[WORK REQUEST]:
Reproduce exactly the lines below from the one containing "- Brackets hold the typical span" through the one containing "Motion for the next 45", including both, and nothing else.

─── RECORDS FOR PROCESSING

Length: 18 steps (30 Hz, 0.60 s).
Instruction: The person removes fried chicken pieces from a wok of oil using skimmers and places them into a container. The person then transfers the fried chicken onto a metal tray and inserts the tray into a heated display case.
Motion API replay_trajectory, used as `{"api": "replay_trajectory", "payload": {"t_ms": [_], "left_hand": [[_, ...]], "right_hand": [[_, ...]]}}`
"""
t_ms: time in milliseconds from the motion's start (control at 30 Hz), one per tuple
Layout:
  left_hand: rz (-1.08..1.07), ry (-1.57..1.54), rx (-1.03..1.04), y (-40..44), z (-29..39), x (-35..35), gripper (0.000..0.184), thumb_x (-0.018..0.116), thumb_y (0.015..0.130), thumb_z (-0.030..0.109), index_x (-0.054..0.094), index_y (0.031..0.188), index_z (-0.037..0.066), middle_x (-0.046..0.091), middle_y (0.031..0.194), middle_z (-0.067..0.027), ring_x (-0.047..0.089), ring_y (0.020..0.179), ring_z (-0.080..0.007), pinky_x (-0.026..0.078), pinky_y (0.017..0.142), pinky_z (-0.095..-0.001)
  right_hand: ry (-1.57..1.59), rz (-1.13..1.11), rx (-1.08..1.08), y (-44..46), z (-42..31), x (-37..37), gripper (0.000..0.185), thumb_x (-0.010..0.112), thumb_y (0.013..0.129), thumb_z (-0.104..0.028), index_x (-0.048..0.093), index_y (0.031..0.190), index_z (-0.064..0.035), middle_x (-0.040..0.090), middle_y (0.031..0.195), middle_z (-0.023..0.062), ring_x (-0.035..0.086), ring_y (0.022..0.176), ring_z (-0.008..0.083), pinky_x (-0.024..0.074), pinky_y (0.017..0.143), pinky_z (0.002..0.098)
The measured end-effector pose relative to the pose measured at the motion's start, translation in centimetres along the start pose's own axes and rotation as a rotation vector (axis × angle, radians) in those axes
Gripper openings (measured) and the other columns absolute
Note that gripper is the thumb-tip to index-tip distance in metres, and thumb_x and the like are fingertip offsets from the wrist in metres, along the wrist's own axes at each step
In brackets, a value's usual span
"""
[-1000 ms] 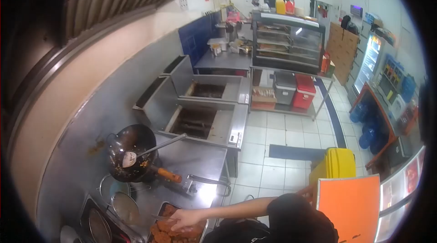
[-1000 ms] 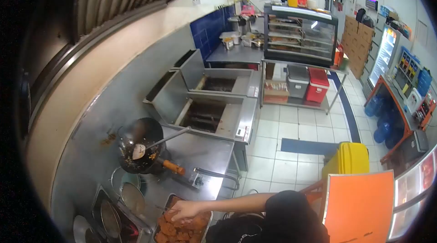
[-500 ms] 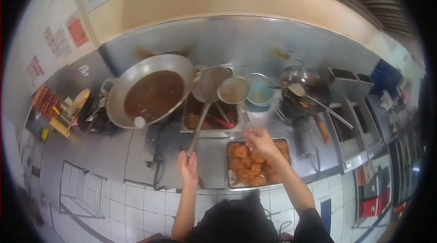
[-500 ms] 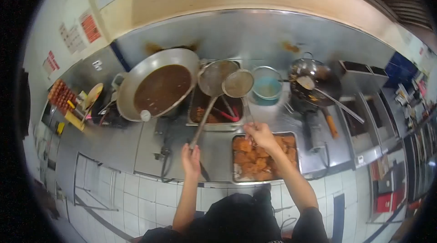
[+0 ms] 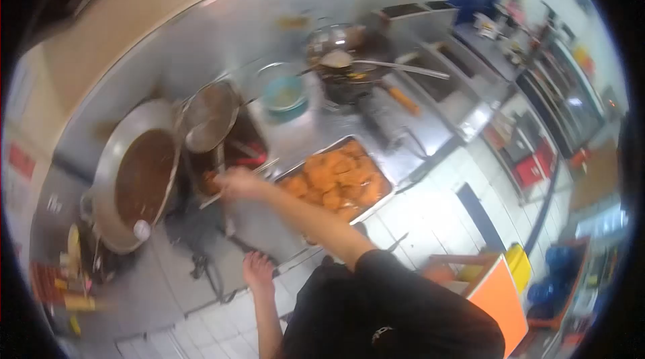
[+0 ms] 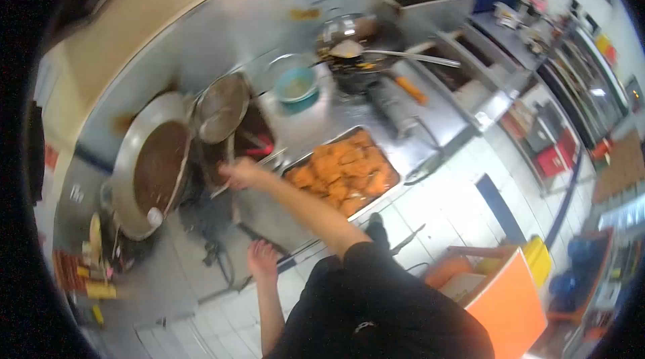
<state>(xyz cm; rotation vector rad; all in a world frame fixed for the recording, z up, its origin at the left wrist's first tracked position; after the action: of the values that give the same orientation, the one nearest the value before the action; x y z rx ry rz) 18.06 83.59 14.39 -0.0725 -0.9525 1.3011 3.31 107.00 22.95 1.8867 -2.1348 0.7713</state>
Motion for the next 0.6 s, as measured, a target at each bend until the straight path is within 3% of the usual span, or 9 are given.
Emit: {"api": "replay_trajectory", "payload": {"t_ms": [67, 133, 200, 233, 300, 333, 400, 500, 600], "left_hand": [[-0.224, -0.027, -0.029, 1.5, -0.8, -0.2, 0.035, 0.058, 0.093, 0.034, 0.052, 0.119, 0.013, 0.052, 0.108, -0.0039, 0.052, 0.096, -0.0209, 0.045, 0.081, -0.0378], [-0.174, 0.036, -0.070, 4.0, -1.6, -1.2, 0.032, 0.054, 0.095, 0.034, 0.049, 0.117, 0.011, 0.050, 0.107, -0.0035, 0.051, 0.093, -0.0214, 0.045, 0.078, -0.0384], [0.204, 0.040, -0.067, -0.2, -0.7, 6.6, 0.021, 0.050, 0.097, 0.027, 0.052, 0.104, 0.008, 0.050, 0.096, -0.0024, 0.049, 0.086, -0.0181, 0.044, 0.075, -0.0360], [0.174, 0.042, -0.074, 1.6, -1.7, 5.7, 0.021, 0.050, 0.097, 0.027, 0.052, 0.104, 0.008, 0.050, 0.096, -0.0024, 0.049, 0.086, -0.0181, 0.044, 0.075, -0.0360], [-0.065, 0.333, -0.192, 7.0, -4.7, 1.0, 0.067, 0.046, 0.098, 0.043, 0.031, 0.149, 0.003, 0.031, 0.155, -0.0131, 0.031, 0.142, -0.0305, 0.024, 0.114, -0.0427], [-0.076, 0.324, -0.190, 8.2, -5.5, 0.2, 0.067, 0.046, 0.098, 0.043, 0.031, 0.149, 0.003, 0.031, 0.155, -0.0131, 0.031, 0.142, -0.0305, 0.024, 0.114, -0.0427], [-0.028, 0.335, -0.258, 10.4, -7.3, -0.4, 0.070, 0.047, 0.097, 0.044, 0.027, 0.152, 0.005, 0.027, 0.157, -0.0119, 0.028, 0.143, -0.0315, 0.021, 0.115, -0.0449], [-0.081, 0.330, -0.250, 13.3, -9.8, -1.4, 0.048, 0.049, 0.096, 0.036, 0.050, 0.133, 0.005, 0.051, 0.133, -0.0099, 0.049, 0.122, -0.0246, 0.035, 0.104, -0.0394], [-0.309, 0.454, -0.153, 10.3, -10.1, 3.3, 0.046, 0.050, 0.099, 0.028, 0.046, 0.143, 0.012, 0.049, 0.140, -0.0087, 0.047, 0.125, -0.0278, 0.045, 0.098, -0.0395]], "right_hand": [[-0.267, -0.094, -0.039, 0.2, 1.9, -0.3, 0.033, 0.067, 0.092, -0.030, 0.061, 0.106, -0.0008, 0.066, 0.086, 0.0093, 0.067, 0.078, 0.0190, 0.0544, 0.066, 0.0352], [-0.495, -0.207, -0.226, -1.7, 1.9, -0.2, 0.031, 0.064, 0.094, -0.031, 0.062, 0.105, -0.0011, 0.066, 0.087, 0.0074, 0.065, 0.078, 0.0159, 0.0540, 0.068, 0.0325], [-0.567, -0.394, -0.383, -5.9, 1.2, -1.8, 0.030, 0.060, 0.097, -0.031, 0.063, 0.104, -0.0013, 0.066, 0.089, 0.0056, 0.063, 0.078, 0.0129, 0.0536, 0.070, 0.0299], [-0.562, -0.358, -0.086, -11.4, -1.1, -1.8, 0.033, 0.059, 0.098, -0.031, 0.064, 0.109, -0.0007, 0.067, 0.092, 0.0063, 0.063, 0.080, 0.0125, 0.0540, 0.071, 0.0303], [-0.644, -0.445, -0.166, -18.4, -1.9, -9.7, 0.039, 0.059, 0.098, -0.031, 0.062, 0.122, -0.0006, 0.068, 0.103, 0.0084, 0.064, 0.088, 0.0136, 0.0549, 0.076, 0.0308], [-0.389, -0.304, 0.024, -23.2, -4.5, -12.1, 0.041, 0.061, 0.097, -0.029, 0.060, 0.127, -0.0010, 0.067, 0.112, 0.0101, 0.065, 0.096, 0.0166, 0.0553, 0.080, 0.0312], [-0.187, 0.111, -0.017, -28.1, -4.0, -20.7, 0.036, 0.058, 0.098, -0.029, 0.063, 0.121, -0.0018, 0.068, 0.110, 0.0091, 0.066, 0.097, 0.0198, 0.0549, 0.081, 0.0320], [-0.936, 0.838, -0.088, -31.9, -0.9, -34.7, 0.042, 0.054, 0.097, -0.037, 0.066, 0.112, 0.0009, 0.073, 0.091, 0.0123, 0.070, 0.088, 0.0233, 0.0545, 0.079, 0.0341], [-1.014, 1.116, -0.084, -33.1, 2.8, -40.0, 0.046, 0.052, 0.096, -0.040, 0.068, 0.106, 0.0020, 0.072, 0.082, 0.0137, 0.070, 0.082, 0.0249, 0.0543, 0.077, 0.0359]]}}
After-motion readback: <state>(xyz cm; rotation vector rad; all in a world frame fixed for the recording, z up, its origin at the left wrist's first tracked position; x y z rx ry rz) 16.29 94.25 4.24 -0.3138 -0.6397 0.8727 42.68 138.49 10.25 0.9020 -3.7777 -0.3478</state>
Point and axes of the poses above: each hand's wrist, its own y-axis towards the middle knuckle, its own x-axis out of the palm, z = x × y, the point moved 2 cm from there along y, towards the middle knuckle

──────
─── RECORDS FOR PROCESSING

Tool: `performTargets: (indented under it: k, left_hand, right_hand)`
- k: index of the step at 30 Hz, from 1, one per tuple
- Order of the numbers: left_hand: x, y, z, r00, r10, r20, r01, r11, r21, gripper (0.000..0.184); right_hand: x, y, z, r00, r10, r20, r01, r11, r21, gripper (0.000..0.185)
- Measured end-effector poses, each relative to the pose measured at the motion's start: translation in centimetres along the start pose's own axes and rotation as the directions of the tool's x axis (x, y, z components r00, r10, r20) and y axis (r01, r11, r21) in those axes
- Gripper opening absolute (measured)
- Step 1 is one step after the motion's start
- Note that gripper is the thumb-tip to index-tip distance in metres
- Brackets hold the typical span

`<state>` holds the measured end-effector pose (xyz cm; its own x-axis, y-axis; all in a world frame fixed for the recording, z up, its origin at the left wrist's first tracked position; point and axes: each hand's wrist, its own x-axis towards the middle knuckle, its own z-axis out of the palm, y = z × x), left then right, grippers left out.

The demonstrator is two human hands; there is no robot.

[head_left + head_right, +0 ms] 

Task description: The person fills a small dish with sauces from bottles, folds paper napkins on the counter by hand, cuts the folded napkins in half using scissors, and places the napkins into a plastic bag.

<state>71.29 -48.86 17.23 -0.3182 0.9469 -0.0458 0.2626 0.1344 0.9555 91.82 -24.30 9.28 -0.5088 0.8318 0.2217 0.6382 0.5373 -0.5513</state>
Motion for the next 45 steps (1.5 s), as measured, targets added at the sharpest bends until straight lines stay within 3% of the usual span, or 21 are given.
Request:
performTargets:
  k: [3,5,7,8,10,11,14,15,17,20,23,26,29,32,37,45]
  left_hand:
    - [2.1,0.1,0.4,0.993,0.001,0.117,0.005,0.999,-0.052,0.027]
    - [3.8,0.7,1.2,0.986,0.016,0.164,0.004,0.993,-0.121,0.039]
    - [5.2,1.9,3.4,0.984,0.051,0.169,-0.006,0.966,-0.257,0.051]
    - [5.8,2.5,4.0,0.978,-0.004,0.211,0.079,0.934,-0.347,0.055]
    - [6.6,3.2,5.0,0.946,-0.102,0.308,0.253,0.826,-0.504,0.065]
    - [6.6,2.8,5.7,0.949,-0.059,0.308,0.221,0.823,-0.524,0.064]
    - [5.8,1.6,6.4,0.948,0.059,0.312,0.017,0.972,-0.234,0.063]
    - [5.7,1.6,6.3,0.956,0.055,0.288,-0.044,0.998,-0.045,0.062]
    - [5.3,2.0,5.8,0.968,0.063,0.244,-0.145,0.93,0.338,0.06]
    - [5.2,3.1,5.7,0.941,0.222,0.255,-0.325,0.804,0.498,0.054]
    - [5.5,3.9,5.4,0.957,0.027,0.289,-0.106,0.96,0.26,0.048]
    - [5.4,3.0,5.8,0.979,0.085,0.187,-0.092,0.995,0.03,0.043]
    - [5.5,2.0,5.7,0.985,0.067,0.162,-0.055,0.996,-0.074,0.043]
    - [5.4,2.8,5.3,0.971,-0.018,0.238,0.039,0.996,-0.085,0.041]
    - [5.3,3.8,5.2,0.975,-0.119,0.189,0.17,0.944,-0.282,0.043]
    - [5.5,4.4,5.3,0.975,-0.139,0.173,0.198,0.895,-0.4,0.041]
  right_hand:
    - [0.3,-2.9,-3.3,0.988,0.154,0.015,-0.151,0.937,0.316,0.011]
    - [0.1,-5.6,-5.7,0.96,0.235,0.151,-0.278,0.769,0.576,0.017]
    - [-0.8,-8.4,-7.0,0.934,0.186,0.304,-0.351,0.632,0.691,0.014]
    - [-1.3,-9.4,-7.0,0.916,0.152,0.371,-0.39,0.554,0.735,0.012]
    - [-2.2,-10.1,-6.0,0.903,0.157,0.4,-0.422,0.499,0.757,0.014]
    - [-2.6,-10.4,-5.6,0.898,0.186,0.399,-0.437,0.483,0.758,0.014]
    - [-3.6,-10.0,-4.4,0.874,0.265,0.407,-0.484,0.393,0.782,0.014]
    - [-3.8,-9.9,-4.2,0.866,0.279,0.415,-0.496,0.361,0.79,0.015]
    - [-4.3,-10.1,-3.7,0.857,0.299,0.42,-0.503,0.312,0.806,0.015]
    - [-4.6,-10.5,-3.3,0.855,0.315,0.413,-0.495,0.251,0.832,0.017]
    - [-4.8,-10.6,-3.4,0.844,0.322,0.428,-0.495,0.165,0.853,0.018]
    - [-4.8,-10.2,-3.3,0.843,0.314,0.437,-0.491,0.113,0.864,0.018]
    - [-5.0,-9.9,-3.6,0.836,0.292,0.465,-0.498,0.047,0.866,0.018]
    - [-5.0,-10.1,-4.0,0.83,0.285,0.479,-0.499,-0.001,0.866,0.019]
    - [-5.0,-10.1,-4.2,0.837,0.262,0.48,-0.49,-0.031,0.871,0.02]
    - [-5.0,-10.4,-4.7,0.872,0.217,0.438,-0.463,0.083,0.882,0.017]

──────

[FINISHED TASK]:
- Brackets hold the typical span

`<state>` holds the measured end-effector pose (xyz cm; its own x-axis, y-axis; all in a world frame fixed for the recording, z up, its origin at the left wrist's first tracked position; point and axes: each hand's wrist, its own x-axis towards the middle knuckle, its own z-axis out of the palm, y = z × x), left then right, grippers left out.

The demonstrator is two human hands; there is no robot.

[head_left + head_right, +0 ms] 

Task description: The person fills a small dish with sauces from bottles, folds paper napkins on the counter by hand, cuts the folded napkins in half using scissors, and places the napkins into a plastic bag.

<state>71.29 -48.86 17.23 -0.3182 0.9469 -0.0458 0.2626 0.1344 0.9555 91.82 -24.30 9.28 -0.5088 0.8318 0.2217 0.6382 0.5373 -0.5513</state>
Motion for the next 45 steps (1.5 s), as measured, targets added at the sharpest bends until straight lines stay within 3% of the usual span, or 21 are given.

Nothing else is needed to finish the exercise.